И вдруг, улыбнувшись, Николай Николаевич протянул мне руку и сказал:
— А тебе — спасибо! Ты мне здорово помог! Витаминов в Сережке теперь предостаточно. Не зря я заставил его есть помидоры и яблоки. А самое главное — с твоей помощью я сумел растормошить его, пробудить в нем любопытство и интерес к жизни. А это самое лучшее лекарство.
И засмеявшись, тоже сунул мне в ладонь маленькое зеркальце и пошел своей быстрой походкой прочь.
Сережка уже ждал меня у раскрытой двери. На столе, конечно, лежали его любимые письма!
— Ты догадался? — спросил он. — Гляди, — Сережка приставил зеркало к последней букве в слове «Твепарет». Читай.
— «Врач терапевт», — прочел я. — Врач терапевт.

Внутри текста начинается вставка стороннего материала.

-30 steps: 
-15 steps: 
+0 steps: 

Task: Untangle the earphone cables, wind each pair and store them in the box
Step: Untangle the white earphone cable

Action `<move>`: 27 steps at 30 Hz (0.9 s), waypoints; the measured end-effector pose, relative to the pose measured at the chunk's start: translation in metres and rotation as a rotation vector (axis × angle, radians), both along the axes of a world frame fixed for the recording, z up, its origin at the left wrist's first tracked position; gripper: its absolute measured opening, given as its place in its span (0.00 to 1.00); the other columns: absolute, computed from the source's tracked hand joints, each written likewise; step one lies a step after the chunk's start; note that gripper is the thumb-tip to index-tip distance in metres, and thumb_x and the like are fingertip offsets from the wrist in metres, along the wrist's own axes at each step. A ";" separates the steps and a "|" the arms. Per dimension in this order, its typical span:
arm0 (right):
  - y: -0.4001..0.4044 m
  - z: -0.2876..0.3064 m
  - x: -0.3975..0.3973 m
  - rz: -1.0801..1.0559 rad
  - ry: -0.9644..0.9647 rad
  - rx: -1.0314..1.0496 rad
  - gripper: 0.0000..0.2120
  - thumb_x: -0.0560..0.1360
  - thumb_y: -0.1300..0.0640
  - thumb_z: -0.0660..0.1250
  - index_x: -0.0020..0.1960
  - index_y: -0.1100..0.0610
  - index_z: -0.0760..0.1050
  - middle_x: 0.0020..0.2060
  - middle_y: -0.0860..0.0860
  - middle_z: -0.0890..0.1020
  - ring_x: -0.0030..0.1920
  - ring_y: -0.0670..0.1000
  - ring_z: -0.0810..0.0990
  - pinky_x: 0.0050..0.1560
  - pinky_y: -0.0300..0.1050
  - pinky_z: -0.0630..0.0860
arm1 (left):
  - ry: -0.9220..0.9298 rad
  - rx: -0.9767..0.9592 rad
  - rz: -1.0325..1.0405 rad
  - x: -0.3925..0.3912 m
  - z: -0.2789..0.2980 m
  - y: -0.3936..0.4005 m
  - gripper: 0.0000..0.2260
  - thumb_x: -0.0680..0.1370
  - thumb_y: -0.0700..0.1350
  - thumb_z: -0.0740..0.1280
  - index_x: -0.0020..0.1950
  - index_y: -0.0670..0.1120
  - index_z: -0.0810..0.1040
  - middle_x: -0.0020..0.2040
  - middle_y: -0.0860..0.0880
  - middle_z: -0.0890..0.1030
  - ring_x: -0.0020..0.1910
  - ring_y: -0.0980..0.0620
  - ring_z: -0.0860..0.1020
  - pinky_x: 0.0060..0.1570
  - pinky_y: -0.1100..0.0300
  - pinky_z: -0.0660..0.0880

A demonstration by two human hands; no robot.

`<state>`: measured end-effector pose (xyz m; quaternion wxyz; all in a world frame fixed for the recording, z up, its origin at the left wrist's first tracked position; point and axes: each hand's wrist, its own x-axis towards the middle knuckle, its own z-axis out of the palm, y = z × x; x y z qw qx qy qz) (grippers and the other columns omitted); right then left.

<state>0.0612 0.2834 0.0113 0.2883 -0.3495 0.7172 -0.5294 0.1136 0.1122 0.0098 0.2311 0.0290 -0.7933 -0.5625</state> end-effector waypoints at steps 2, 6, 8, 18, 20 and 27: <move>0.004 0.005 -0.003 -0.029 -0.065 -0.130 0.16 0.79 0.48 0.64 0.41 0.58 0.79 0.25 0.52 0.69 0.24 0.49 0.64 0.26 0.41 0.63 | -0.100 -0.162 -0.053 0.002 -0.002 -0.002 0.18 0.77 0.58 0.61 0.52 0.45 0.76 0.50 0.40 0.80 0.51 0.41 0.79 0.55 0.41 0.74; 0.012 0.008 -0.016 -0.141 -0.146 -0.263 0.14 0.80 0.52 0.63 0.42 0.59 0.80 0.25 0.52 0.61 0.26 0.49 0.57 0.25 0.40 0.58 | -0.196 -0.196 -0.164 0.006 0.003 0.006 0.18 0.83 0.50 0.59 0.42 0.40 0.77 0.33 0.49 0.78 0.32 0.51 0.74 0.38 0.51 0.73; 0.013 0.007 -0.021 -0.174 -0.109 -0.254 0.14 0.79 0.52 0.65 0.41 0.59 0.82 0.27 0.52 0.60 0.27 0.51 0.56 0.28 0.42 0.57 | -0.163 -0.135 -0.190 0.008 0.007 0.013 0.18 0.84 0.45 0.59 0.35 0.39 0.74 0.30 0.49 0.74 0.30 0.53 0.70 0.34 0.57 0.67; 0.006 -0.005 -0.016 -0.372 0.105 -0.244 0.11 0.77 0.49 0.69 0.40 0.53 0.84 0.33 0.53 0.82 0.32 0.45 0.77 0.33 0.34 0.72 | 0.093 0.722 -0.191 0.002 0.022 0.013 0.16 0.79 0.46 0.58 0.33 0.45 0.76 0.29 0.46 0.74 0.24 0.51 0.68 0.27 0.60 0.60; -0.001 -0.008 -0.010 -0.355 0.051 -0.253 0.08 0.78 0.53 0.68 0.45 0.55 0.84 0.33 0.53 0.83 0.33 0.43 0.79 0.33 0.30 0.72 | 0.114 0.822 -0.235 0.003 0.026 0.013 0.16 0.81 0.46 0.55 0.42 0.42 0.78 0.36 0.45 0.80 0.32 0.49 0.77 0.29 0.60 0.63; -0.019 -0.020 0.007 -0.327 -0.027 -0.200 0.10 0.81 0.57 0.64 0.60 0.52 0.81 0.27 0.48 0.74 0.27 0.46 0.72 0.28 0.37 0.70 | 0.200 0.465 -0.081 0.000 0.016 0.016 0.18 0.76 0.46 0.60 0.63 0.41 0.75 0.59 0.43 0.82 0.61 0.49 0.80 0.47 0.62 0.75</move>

Вот это да!
Так значит, Николай Николаевич специально придумал таинственную игру с письмами, чтобы Сережке было интересно. Потому и от меня убежал, когда я его хотел догнать.
Так вот почему насторожился Сережка, услыхав на даче фамилию «Пронины». Ведь такая же фамилия у Николая Николаевича, я это увидел на рецепте. И вот почему Николай Николаевич показался мне на кого-то похожим. На того старика с яблоками. Это же его отец!
Я поглядел на Сережку, Сережка на меня.